Hey thanks for the responses-
I am mainly a bud smoker aside from few times I have picked up some keef and what some called hash, some edibles and tinctures but haven't crossed over to any concentrates like wax, shatter etc.
I would buy more edibles, hash etc. if I had found it worthwhile.
I stay away from pre-rolls since few I bought were mainly shake material or sugar leaf at best inside and I grew up rolling doobies on frisbees and album covers so not much of a chore for me to roll up.

So with that all said any grower I would recommend from my experience comes from buy their product at least 3 times and usually a couple strains from each.
I have come to avoid buying anything in plastic or static bags has to be in a jar. This keeps me from getting buds crushed in bags leaving what trichromes there are glued to the inside of the bag.
I am of the opinion that the product is cured better in a jar.
I look at harvest dates, unfortunately they do not print the package date but I assume it is probably within weeks of the harvest as typical.
Percentages really do not mean shit in fact in some cases the strain is questionable.
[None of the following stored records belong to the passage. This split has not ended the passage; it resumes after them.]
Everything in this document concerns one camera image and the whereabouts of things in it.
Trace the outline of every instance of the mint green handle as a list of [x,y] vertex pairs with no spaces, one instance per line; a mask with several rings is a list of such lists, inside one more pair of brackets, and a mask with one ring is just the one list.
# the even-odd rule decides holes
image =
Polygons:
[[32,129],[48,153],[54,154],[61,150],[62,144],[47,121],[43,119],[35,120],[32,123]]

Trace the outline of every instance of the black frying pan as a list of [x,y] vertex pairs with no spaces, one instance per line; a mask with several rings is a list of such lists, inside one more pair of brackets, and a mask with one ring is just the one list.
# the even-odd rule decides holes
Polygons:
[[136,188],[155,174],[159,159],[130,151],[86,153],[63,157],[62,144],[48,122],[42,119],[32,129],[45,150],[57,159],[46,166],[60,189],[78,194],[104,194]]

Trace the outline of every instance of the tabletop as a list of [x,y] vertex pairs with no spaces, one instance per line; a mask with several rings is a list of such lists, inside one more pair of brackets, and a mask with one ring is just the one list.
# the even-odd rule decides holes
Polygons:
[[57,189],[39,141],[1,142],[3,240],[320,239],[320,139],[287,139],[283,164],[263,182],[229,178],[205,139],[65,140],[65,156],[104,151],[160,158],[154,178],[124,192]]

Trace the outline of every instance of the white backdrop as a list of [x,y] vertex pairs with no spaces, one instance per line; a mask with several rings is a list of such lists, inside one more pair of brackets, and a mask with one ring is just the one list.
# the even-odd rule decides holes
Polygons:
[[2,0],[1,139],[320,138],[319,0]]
A few times now I have run across things that do not make sense.
I lean towards sativas and my wife is a indica girl so trips to the store we leave with both or hybrids leaning one way or the other.
I push away things with excessive stems and anything I cant see frost with my naked eye.
Smallest I buy is an 1/8 preferably a 1/4 but still the market has been more grams on the shelf.
The other day I went into a shop and the tender showed me some Strawberry Cough after I said we were looking for and indica and a sativa. The strawberry is presented to me as the indica. I was puzzled as I have never known it to be anything but a hard sativa leaning hybrid.
Showed me a Ak47 that was supposed to be a indica as well still puzzled I pushed them back.
On an other occasion at a different store I was presented Royal Kush as a sativa.
So some growers are lost and actually quite foolish trying to rewrite the linage tree.
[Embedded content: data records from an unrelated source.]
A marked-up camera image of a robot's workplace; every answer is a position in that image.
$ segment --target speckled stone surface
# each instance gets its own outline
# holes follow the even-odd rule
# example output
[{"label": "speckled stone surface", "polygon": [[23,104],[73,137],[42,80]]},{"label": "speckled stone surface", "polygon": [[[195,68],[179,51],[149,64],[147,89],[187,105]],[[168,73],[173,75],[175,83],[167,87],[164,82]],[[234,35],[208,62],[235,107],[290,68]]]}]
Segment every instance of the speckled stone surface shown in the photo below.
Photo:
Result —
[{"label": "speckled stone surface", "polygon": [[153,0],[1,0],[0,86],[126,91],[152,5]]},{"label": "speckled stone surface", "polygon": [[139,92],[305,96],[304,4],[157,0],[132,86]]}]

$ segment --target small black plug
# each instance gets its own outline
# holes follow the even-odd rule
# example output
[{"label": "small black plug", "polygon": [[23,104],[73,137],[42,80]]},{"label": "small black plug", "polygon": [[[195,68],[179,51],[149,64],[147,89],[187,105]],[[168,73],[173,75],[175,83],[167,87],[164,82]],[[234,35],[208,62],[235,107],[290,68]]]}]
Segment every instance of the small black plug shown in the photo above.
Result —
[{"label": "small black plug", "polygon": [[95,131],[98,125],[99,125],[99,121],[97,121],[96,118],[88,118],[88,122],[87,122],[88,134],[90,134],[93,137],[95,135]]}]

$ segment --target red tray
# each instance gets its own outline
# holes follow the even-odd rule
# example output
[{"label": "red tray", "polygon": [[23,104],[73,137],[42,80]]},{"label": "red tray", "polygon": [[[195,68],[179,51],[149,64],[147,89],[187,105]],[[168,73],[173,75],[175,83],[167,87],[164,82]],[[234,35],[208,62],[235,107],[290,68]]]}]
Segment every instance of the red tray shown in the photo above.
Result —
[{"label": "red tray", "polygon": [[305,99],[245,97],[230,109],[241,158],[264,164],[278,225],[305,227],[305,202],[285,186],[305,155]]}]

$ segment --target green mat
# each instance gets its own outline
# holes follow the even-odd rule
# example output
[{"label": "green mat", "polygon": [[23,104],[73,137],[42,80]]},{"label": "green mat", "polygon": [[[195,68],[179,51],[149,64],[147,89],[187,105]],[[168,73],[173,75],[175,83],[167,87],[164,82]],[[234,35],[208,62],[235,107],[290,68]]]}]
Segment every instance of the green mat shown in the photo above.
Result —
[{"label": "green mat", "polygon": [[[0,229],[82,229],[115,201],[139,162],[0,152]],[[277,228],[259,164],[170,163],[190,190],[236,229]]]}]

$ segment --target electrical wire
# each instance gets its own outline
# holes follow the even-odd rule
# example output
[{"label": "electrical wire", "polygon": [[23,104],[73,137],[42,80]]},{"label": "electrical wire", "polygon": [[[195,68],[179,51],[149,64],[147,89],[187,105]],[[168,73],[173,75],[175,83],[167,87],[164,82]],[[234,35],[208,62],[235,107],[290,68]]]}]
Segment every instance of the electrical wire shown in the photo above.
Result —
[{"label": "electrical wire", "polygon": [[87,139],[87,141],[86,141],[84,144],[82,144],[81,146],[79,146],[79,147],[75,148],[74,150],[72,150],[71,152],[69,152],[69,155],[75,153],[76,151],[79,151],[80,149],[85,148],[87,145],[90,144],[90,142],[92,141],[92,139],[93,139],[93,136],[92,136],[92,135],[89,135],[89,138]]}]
Now just to clarify this list represents what I have found to be the best available to me but still not in the arena of pre-legal quality.
Let's say the awesome nugs coming out of your grow is a "10"
Products bought from my list are a "5 or 6"
If there is better I would love to find it but I am not going to fork over 50 or 60 bucks an 1/8 that some stores have, just not going to happen.
Remember back when your dealer had $40 1/8ths no matter what they got their hands on? Takes same effort to grow, same resources whether its 20 a bag or 60. Sure some may take longer than others to harvest but somehow it always averaged out because time after time it was $40 to the buddy dealer and you saw him make a living and buy a few toys. I hate that a company is my new dealer but I am still an air conditioned Gypsy watch the police and the taxman miss me - sorry listening to the Who at the moment seemed to fit my thoughts.
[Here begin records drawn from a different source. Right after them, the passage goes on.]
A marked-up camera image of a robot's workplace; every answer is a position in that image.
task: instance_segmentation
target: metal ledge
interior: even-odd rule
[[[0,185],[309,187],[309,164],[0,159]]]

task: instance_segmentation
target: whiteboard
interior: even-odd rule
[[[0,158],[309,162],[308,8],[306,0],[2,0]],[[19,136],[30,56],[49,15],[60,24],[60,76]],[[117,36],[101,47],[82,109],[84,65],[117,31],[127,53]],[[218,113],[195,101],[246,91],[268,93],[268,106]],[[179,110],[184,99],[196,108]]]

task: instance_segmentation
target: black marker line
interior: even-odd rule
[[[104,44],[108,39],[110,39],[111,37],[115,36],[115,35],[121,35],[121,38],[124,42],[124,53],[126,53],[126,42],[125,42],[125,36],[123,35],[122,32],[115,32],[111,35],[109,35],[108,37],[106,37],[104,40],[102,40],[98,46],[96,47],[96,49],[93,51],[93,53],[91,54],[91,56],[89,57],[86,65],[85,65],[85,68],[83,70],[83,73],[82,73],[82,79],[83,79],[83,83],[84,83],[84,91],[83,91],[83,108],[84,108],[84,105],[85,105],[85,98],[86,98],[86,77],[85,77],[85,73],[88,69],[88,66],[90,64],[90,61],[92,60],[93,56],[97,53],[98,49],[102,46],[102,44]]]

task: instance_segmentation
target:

I think some of these are available only at stores in Eastern Wa. but some I know dist. State wide
All of These guys seem to hand trim so you grab a jar and the contents sparkle.
Great cure - effects, taste, smokability all spot on.
So these growers are my current favorites - I have tried almost everything they have grown at one point.
BudCo Farms http://budcofarms.com/
Driftboat http://www.driftboatcannabis.com/
Blue Roots http://www.bluerootscannabis.com/
Daddy Fat Sacks http://www.origenscannabis.com/
Happy Hill Farms https://www.facebook.com/Happy-Hill-Farm-llc-1585696965002079/

As far as Price BudCo has been great offering $25-30 1/8ths The rest range from $30 to $40 per 1/8th
Overall Wa. State screwed up legalization.
No personal grow
Fucked over the Med folks
Currently regulation and overwatch of growers using non favorable chemicals is a joke and not looking out for the consumer.

This whole legal thing nation wide is still in it's infancy, hopefully things will be learned.


----------